Zudem erklärt die Ausländerbehörde nun seinen Aufenhalt von –84 bis –87 unter echtem Namen für „rechtswidrig“. Da auch die Phase der Duldung von den acht Ehejahren abgezogen werden müsse, so Norbert Smekal, Sprecher der Ausländerbehörde, habe D. mit den restlichen zwei Jahren bis zur Trennung im Mai 1992 die erforderliche Ehezeit von vier Jahren nicht erfüllt.

„Der ,Vorwurf' der alten Identität muß der Ausländerbehörde schon lange bekannt gewesen sein“, entgegnet Puls, der die Nichtanrechnung der Duldungszeit als „sehr bedenklich“ einstuft. „Daß ich von '84 bis '87 illegal hier gewesen sein soll, hat man mir nie gesagt“, sagt auch Dialle D., der genau wie sein Anwalt erst durch die taz davon erfuhr.

Und noch etwas erfuhr der Senegalese so ganz nebenbei: Einen öffentlichen Prozeß gegen die beiden Polizisten wird es nicht geben. Als sein Anwalt nach sieben Monaten endlich Einsicht in die Akte erhielt, befand sich darin ein bereits rechtskräftiger Strafbefehl über je 5400 Mark (90 Tagessätze a 60 Mark) für die beiden Täter, was juristisch einer Verurteilung gleichkommt.

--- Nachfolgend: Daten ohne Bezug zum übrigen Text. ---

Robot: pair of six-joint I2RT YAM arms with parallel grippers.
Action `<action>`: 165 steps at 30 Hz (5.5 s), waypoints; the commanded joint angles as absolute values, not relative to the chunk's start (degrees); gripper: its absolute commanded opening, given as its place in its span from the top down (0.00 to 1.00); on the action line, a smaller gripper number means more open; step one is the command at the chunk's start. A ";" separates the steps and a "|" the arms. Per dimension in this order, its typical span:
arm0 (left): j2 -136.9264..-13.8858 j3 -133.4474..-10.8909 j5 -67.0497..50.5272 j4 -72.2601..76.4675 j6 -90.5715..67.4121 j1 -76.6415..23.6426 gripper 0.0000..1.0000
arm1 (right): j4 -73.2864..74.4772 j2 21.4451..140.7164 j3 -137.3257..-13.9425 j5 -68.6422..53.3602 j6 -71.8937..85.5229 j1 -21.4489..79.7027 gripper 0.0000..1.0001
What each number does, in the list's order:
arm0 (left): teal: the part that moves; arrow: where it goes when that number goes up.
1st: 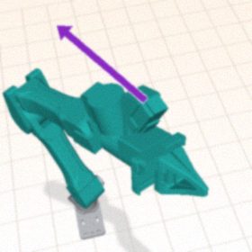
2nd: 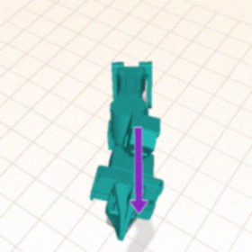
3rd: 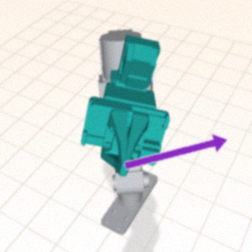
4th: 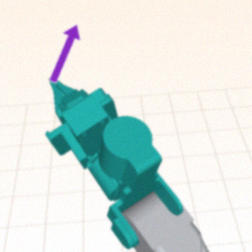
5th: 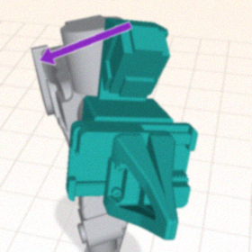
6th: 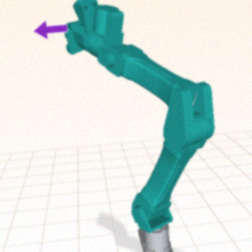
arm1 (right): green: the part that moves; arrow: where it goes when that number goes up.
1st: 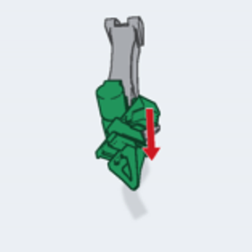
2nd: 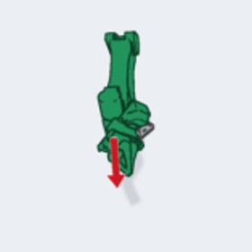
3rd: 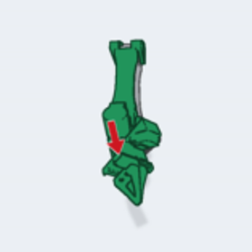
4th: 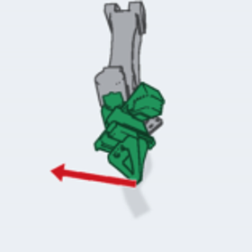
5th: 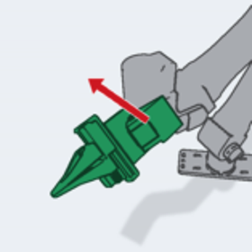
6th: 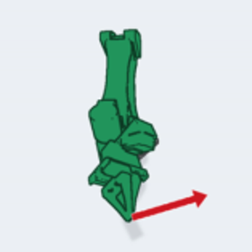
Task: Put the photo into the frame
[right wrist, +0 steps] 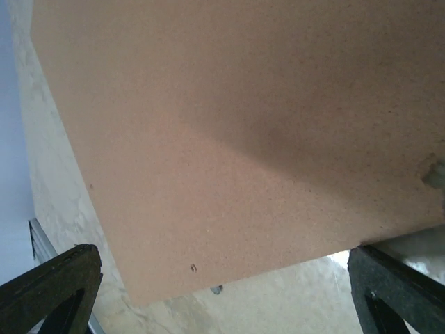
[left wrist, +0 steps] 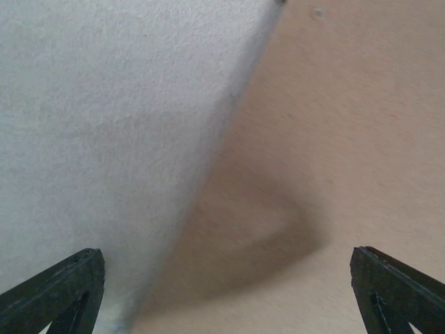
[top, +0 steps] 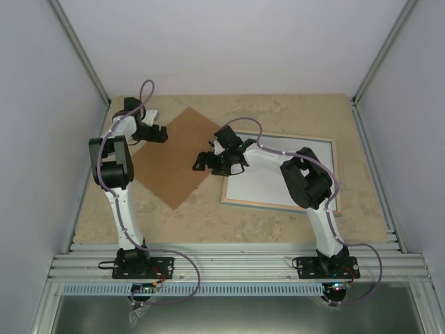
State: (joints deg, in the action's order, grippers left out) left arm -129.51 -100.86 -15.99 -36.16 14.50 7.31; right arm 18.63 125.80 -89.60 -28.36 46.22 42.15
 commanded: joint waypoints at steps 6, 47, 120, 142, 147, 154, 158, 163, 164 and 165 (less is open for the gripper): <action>-122.85 -88.10 -26.09 -40.05 19.25 10.34 0.07 | 20.80 136.23 -96.19 -23.70 45.45 39.88 0.02; -118.24 -71.21 -36.83 -35.74 18.12 16.43 0.23 | -23.22 127.05 -89.62 -45.22 66.16 36.12 0.70; -92.44 -91.80 -43.12 -42.75 5.65 16.40 0.01 | 8.48 102.23 -95.44 -31.49 22.28 24.70 0.99; -85.93 -90.56 -63.19 -6.85 -45.67 16.48 0.01 | -41.06 77.01 -57.96 26.86 -68.90 38.03 1.00; -85.60 -81.43 -65.54 4.42 -56.97 15.38 0.07 | -54.64 76.12 -48.95 27.92 -79.47 42.08 1.00; -84.77 -74.03 -62.96 1.47 -52.87 9.18 0.11 | -67.53 77.79 -41.97 27.82 -89.68 48.75 1.00; -84.73 -72.52 -63.62 4.03 -54.32 8.75 0.14 | -71.09 78.96 -40.59 28.08 -92.91 51.68 1.00; -84.49 -70.01 -64.63 7.70 -55.94 8.38 0.25 | -72.76 80.32 -40.28 28.12 -93.85 53.62 1.00; -84.40 -69.18 -65.03 9.51 -57.08 8.31 0.28 | -72.77 80.57 -40.33 28.17 -93.80 53.75 1.00; -84.18 -68.11 -65.41 11.78 -58.67 8.25 0.30 | -72.71 81.05 -40.42 28.27 -93.66 53.83 1.00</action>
State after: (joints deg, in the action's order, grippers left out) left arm -85.95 -70.96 -63.31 4.47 -54.94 8.58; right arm -62.85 80.31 -39.86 28.80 -91.42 52.97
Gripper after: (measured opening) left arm 0.733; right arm 0.041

Das daraus folgende Disziplinarverfahren für den einen Beamten läuft noch, das für den anderen wurde eingestellt. „Das macht man so, wenn man zur Auffassung kommt, daß die Beamten durch das Gericht genug bestraft sind“, sagt Polizeisprecher Werner Jantosch. Auch der Beamte der PS 3 habe „absolut korrekt“ gehandelt, als er den Paß einzog und nicht wieder herausrückte. Dies sei auf Anordnung der Ausländerbehörde geschehen.